Interpolation Search Explained

If you have taken an introductory computer science course, you've probably seen the binary search algorithm - an algorithm to efficiently find the index of an item in a sorted array, if it exists. You might not have heard of interpolation search, however. Interpolation search is an alternative to binary search that utilizes information about the underlying distribution of data to be searched. By using this additional information, interpolation search can be as fast as $O(log(log(n)))$, where $n$ is the size of the array. In this post I am going to talk about two implementations of interpolation search.
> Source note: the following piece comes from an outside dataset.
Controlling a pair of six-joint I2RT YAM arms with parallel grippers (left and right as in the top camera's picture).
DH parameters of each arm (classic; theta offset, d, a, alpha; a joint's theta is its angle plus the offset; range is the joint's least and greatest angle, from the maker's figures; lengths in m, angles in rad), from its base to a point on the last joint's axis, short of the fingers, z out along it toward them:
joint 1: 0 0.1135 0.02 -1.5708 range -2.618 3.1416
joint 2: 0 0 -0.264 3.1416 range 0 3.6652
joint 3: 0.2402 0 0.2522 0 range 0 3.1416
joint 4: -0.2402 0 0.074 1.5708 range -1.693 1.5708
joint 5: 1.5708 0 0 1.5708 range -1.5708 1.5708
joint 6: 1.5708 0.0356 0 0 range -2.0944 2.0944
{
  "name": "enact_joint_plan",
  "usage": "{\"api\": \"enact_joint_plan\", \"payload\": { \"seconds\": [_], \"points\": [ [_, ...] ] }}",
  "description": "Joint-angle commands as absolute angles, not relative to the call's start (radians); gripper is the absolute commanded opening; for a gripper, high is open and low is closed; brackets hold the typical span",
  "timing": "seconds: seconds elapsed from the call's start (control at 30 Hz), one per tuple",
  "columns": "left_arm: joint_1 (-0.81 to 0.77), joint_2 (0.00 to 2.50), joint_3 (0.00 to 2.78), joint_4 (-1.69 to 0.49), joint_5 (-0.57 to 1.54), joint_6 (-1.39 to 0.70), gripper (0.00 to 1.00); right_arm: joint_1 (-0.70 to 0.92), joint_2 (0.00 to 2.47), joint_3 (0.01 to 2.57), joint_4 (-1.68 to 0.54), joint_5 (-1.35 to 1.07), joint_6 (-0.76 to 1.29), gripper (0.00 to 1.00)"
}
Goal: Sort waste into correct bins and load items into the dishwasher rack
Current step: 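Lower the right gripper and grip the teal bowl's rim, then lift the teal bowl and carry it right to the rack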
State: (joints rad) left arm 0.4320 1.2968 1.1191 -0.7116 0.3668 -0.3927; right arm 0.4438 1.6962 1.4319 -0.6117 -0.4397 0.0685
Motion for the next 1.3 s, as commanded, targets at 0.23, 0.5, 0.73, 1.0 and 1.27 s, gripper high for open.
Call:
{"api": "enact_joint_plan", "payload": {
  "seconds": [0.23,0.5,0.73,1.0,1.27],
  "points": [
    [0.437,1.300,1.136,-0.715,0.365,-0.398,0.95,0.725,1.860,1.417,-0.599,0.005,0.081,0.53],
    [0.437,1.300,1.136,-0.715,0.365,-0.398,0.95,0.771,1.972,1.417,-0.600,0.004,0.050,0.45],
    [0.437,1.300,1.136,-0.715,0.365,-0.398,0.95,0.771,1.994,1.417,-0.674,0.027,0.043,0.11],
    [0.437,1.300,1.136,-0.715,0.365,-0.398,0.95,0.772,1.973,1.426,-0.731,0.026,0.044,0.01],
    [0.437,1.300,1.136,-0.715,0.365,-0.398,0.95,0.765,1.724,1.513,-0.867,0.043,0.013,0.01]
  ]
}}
First, I will discuss the algorithm as described on Wikepedia, then I will describe my own version of the algorithm that has a better worst case time complexity than the first and performs better in practice than the traditional binary search and interpolation search algorithms.

The Basic Idea

Interpolation search models how humans search a dictionary better than a binary search, because if a human were to search for "Yellow", they would immediately flip towards the end of the dictionary to find that word, as opposed to flipping to the middle. This is the fundamental idea of how interpolation search works.

Suppose for simplicity that we have a sorted array of $1000$ integers coming from a uniform distribution of integers in the range $[0,10000)$, and we wanted to find the number $2015$. Based on this information, you'd expect to find $2015$ around index $201$ or $202$ because $ \frac{2015 \cdot 1000}{10000} = 201.5 $.

Implementation 1

Assume we are searching from a uniform distribution as described in the previous section, and the first index we check is $201$. If the actual value at that index is $2250$, then we recursively reduce the problem by searching the left sub-array. We must also refine the distribution to a uniform distribution with integers in the range $[0,2250]$. The next index we check is $ \frac{2015 \cdot 201}{2250} \approx 180$. If the value at that index is $2010$, then we search the right sub-array with the new distribution $[2010,2250]$. The next index we search is $180+\frac{(201−180)(2250−2010)}{2015} \approx 183$. We repeat this process until we've found the item we're searching for or we've narrowed down he search space to $0$ elements.  There are two main drawbacks of this approach:
  • If the underlying distribution is not uniform, then the time complexity can be as bad as $O(n)$.
  • If the underlying distribution is not uniform, it's difficult to implement this algorithm (although the mathematical theory still works out).
Thus, this method works well if you know that the distribution is uniform. We can still use this implementation with a non-uniform distribution if we have the CDF. I will give the details in my next post, but in general it's more difficult to implement. In the next section, I present my own implementation of this interpolation search that doesn't have either of these drawbacks.

Implementation 2

This implementation addresses the two drawbacks of the previous implementation by ensuring $O(log(n))$ performance regardless of the initial distribution. Instead of trying to pinpoint the exact index that the key we are searching is in, we establish a range that will contain the value with high probability. Once that range is established, the traditional binary search algorithm is used on the reduced problem.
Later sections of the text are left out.